### DIRECTIONS
Copy the data below verbatim, leaving no line out.

### INPUT DATA
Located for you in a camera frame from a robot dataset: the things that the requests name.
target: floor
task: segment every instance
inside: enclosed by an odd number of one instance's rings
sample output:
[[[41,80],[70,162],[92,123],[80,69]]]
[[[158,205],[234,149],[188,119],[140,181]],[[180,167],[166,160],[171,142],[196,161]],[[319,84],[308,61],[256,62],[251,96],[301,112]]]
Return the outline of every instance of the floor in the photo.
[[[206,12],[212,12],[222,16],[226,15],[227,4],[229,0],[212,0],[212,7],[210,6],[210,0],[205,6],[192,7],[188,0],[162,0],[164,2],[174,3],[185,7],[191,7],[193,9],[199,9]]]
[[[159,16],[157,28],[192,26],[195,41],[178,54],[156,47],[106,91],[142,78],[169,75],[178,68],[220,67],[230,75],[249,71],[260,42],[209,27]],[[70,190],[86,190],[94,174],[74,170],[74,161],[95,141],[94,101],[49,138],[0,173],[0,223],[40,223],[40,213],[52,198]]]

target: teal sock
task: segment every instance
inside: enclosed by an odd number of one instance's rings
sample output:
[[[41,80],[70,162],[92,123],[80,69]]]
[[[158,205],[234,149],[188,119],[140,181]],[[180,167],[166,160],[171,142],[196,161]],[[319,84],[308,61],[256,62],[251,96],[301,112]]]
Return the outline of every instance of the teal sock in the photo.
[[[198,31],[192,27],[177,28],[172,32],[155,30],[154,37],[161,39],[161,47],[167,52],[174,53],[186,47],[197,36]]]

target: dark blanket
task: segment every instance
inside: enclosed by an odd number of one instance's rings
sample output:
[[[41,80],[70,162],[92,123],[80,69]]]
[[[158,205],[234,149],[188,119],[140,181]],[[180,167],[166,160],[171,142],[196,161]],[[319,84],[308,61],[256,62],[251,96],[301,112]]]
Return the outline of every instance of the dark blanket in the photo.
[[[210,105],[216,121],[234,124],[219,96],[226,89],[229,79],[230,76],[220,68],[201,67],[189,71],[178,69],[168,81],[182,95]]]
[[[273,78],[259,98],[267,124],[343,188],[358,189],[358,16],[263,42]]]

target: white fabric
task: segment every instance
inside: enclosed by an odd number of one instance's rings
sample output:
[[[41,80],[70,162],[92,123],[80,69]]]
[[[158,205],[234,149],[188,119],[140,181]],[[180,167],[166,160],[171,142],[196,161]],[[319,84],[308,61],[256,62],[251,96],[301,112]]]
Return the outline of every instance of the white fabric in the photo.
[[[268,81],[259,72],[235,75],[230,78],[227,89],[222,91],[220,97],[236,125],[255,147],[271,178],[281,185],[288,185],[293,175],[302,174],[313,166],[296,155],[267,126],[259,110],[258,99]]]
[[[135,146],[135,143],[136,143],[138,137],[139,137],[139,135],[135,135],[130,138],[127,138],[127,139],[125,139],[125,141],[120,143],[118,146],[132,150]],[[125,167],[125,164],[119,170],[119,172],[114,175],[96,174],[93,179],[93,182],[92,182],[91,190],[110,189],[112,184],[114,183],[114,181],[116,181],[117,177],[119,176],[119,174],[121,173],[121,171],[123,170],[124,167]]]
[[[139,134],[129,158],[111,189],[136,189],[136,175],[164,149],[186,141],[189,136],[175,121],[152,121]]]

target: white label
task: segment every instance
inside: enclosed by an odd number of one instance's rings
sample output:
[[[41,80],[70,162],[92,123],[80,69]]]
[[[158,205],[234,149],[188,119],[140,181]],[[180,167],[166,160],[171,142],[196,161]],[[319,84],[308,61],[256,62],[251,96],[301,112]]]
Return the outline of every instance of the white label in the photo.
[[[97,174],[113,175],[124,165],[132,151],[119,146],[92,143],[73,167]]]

### TASK RESULT
Located for you in a camera frame from a robot dataset: the things that the requests name.
target: floor
task: segment every instance
inside: enclosed by an odd number of one instance's rings
sample output:
[[[41,80],[70,162],[92,123],[80,69]]]
[[[158,205],[234,149],[188,119],[140,181]],[[180,167],[166,160],[171,142],[196,161]],[[319,84],[308,61],[256,62],[251,96],[301,112]]]
Return the outline of every instance of the floor in the photo.
[[[206,12],[212,12],[222,16],[226,15],[227,4],[229,0],[212,0],[212,7],[210,6],[210,0],[205,6],[192,7],[188,0],[162,0],[164,2],[174,3],[185,7],[191,7],[193,9],[199,9]]]
[[[159,16],[157,28],[192,26],[195,41],[178,54],[156,47],[106,91],[142,78],[169,75],[178,68],[220,67],[230,75],[249,71],[260,42],[209,27]],[[70,190],[86,190],[94,174],[74,170],[74,161],[95,141],[94,101],[49,138],[0,173],[0,223],[40,223],[40,213],[52,198]]]

target: teal sock
task: segment every instance
inside: enclosed by an odd number of one instance's rings
sample output:
[[[41,80],[70,162],[92,123],[80,69]]]
[[[158,205],[234,149],[188,119],[140,181]],[[180,167],[166,160],[171,142],[196,161]],[[319,84],[308,61],[256,62],[251,96],[301,112]]]
Return the outline of every instance of the teal sock in the photo.
[[[198,31],[192,27],[177,28],[172,32],[155,30],[154,37],[161,39],[161,47],[167,52],[174,53],[186,47],[197,36]]]

target: dark blanket
task: segment every instance
inside: enclosed by an odd number of one instance's rings
sample output:
[[[41,80],[70,162],[92,123],[80,69]]]
[[[158,205],[234,149],[188,119],[140,181]],[[180,167],[166,160],[171,142],[196,161]],[[319,84],[308,61],[256,62],[251,96],[301,112]]]
Return the outline of every instance of the dark blanket in the photo.
[[[210,105],[216,121],[234,124],[219,96],[226,89],[229,79],[230,76],[220,68],[201,67],[189,71],[178,69],[168,81],[182,95]]]
[[[273,78],[259,98],[267,124],[343,188],[358,189],[358,16],[263,42]]]

target: white fabric
task: segment every instance
inside: enclosed by an odd number of one instance's rings
sample output:
[[[41,80],[70,162],[92,123],[80,69]]]
[[[158,205],[234,149],[188,119],[140,181]],[[180,167],[166,160],[171,142],[196,161]],[[319,84],[308,61],[256,62],[251,96],[301,112]]]
Return the outline of every instance of the white fabric in the photo.
[[[268,81],[259,72],[235,75],[230,78],[227,89],[222,91],[220,97],[236,125],[255,147],[271,178],[281,185],[288,185],[293,175],[302,174],[313,166],[296,155],[267,126],[259,110],[258,99]]]
[[[135,146],[135,143],[136,143],[138,137],[139,137],[139,135],[135,135],[130,138],[127,138],[127,139],[125,139],[125,141],[120,143],[118,146],[132,150]],[[125,167],[125,164],[119,170],[119,172],[114,175],[96,174],[93,179],[93,182],[92,182],[91,190],[110,189],[112,184],[114,183],[114,181],[116,181],[117,177],[119,176],[119,174],[121,173],[121,171],[123,170],[124,167]]]
[[[139,134],[129,158],[111,189],[136,189],[136,175],[164,149],[186,141],[189,136],[175,121],[152,121]]]

target: white label
task: segment every instance
inside: enclosed by an odd number of one instance's rings
sample output:
[[[41,80],[70,162],[92,123],[80,69]]]
[[[158,205],[234,149],[188,119],[140,181]],[[180,167],[166,160],[171,142],[196,161]],[[319,84],[308,61],[256,62],[251,96],[301,112]]]
Return the outline of every instance of the white label in the photo.
[[[97,174],[113,175],[124,165],[132,151],[119,146],[92,143],[73,167]]]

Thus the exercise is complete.